Come mi consumo

Come pelle a punta di spillo grattata troppo, o un foglio di parole scritte e cancellate cento volte.

Come una coperta lisa da anni di lavaggi, o un divano sgualcito da corpi accoccolati, addormentati, avvinghiati.

Come idee ossessivamente declamate sempre uguali, o bandiere che sventolano simboli accasciatisi da tempo.

Come spade scheggiate che stanche si alzano al cielo, o sangue sgorgato copioso, ma ancora non basta.

Come strali lanciati a freccia alle spalle di chi accasciato su una terra straniera ancora non si orienta.

Così si consumano i pensieri miei fra ciò che vorrei saper dire e ciò che vorrei saper cambiare

Buchi

Dove era la terra scavata ora una pozza d’acqua si accomoda cheta.

Una parola cancellata lascia un segno ancora più indelebile sul foglio.

Buchi si aprono nella pelle ferita, e richiusi lasciano cicatrici che parlano.

Nelle mani con cui copri il viso buchi lasciano passare fili di luce.

Pezze di parole e sorrisi su tessuti di anima lisi e sfilacciati.

Buchi in cui sei caduto e ci resti finché il vento sarà andato.

Buchi sulle tue guance sorridenti coprono gli spazi della mia memoria sfaldata.

Ora esco dal buco…

Spazio vuoto

Una domanda che non anela nessuna risposta.

Un eco rimbomba circolare mentre si allontana.

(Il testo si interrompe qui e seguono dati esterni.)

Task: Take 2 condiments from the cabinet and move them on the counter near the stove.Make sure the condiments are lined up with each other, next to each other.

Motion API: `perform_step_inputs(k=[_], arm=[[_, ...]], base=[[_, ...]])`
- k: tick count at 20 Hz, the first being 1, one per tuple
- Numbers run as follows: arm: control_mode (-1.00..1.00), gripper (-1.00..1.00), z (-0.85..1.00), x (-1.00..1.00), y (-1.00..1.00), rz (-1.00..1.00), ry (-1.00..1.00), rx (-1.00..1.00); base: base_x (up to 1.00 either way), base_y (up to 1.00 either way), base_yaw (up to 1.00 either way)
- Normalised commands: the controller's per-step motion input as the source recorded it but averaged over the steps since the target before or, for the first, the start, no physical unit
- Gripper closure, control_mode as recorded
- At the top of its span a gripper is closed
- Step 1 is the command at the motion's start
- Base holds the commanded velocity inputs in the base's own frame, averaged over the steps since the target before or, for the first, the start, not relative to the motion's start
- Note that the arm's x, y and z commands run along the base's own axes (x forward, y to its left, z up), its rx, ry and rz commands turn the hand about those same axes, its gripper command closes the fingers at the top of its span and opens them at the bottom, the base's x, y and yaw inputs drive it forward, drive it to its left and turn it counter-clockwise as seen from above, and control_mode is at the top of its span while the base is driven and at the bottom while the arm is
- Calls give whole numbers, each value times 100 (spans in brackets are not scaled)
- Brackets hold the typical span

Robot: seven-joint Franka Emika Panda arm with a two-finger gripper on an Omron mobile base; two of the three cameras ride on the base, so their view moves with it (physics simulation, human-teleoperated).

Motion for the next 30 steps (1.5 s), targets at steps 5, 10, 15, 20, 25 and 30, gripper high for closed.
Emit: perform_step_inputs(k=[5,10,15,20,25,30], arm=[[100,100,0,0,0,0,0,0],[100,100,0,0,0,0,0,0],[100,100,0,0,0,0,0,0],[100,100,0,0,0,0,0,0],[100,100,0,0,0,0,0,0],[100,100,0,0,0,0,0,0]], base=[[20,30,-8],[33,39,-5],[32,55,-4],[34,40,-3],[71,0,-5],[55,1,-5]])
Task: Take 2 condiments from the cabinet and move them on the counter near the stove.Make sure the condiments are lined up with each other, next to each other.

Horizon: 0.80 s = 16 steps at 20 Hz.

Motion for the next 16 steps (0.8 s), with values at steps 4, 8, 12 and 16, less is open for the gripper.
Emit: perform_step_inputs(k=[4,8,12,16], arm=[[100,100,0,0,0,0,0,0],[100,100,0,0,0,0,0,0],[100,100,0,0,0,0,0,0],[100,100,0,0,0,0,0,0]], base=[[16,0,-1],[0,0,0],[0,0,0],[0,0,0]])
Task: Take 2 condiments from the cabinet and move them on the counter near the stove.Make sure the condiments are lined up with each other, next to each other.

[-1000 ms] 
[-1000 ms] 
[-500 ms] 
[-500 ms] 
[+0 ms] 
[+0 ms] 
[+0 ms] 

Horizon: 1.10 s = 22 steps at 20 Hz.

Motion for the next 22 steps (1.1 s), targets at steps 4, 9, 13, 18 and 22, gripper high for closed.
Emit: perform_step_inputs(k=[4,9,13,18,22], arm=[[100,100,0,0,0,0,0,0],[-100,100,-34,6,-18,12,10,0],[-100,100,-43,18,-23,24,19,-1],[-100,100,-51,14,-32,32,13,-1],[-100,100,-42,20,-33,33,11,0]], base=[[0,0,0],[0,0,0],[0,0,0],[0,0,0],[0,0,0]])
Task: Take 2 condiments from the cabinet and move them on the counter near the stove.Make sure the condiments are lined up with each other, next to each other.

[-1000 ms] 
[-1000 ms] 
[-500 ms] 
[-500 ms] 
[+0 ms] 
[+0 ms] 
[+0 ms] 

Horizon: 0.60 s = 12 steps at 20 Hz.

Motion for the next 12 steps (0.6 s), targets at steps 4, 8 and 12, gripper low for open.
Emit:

Sospeso fra una nota e l’altra nella melodia che ti racconta.

Falso ricordo di esistere da sempre.

La mano collassa sul tavolo in attesa di parole che non vogliono concedersi.

Ed un perdono non sarà ottenuto.

L’anima non si acquieta come una bruciatura sotto acqua fredda.

Arredare il vuoto per abitarlo, ecco cosa fare.

Squarci

Squarci su un vestito che ti lasciano la pelle scoperta. E sei esposto.

Squarci di cielo come grandi bocche da cui essere inghiottito. E sei nascosto.

Squarci al velo di un pensiero dietro il quale ti sei nascosto per troppo tempo. E sei confuso.

Squarci su un muro percorso dalla terra infuriata. E sei disperato.

Squarcio alla pagina di un diario. E nessuno saprà mai la verità.

Squarci di tempo che è insieme ieri e oggi. E sei eterno.